I do like the wipers in the rain and snow and it surely makes it harder to see but to much of the view port is taken up by things that I do not want nor should be able to see while looking at the road ahead. If the camera was dash mounted I would use the interior view much more often but I surely would not want to be forced into a cockpit view in every race nor would most other drivers.
You can adjust your view with the zoom option. It will put the field of view closer to the windshield. You can further fine-tune the field of view by turning on the multiscreen option and playing with the angle between screens.
The distance you sit from your tv is your problem. Your room is not a cockpit, and it doesn't simulate a cockpit. Your room is static, it's always the same. Cockpits are not.
The reason cockpit view is the only realistic option is every car has a different amount of visibility. Some have a lot of visibility like open cockpit cars, some have terrible visibility like the Citroen GT. You cannot simulate this any other way than using cockpit view. If you use hood view, it's the same visibility in every car.Plus if it's raining you don't have the wipers to obstruct your view.
Not to mention, you're supposed to set up a sim rig in a way that you don't see the rest of your room. The optimal viewing distance from a TV is 3 times the height of the screen.
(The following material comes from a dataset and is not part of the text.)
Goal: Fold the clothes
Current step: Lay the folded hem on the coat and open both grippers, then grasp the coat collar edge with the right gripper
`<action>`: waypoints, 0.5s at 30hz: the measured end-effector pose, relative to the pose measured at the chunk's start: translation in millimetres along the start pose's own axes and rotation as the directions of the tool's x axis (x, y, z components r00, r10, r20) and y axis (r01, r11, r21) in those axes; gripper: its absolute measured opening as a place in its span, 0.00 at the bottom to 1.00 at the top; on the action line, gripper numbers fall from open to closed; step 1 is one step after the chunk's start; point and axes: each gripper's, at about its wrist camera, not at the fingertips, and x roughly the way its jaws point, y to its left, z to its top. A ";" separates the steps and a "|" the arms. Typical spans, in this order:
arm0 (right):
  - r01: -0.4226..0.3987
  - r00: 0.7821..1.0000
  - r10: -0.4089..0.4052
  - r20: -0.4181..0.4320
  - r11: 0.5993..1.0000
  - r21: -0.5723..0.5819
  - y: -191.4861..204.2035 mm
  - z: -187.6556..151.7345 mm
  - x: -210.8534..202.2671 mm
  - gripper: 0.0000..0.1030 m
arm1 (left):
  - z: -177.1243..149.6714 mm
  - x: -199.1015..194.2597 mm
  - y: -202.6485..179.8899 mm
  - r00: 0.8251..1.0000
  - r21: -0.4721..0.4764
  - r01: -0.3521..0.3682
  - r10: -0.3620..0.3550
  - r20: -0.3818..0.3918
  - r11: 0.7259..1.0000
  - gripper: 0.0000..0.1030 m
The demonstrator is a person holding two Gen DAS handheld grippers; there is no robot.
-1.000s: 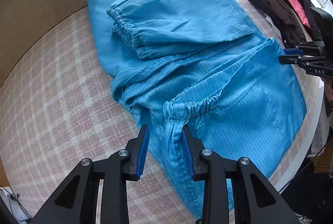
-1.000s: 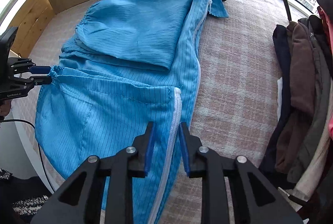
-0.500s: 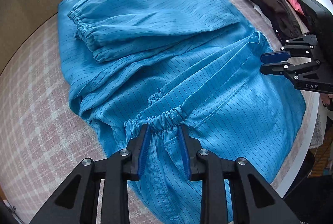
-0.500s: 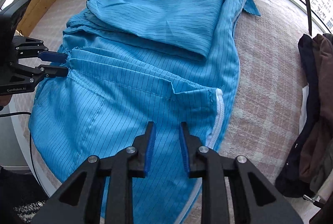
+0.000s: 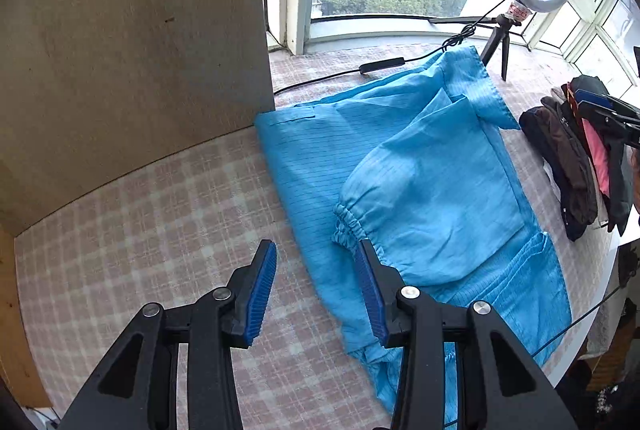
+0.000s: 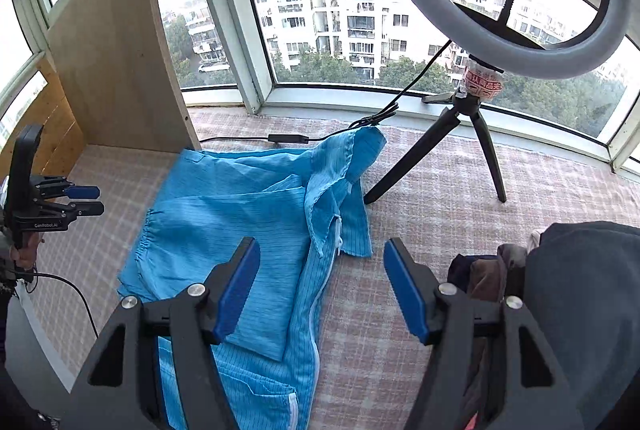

That way your focus is on the screen, and not the "cockpit" AKA the room around you.
Even if you don't sit at the optimal viewing distance, you still shouldn't be seeing the rest of your room, and claiming that it's your cockpit
i do agree though, there definitely should be an option online to restrict the car views. rFactor, and all SMS games have the option.
No, it's not. You can't make a sweeping generalization like that. It makes no sense.
With that generalization, you're claiming the optimal distance at which one should be seated from a 60 inch screen is 7.5 feet. Hogwash. That means the field of view within the game would have to be adjusted 7.5 feet in front of the virtual car's seat. That means the cockpit view essentially becomes a bonnet/bumper view. Nonsense.
Ideally, you'd be as close as possible to your screen. Then, you'd adjust the field of view in the game (by utilizing the zoom and the multiscreen adjustability) to match the theoretical field of view you'd have through the screen into the virtual world - which depends solely on your distance to the screen and the size of the screen.
I don't know what you're trying to convey when you state that the room is static, since the room is irrelevant - the room is not part of the virtual world.
It is the car seat in the virtual world that is static. In some games/sims you can adjust it a bit, however, for all intents and purposes, the virtual car seat is restricted to a confined location, just as it is in real life. Likewise, since that is the location within which you are supposed to be seated, your body/head is also static.
The only adjustment you have in game is the location of the field of view. The only adjustment you have in real life is the location of the screen in front of you and its size (once you purchase a particular screen/tv/monitor, of course, it's size is a fixed quantity). Essentially, the goal is to match the in-game field of view so that it corresponds to the distance and size of the screen in front of you. That gives you the most faithful representation of what you would see if you were seated in a real car, instead of a virtual one.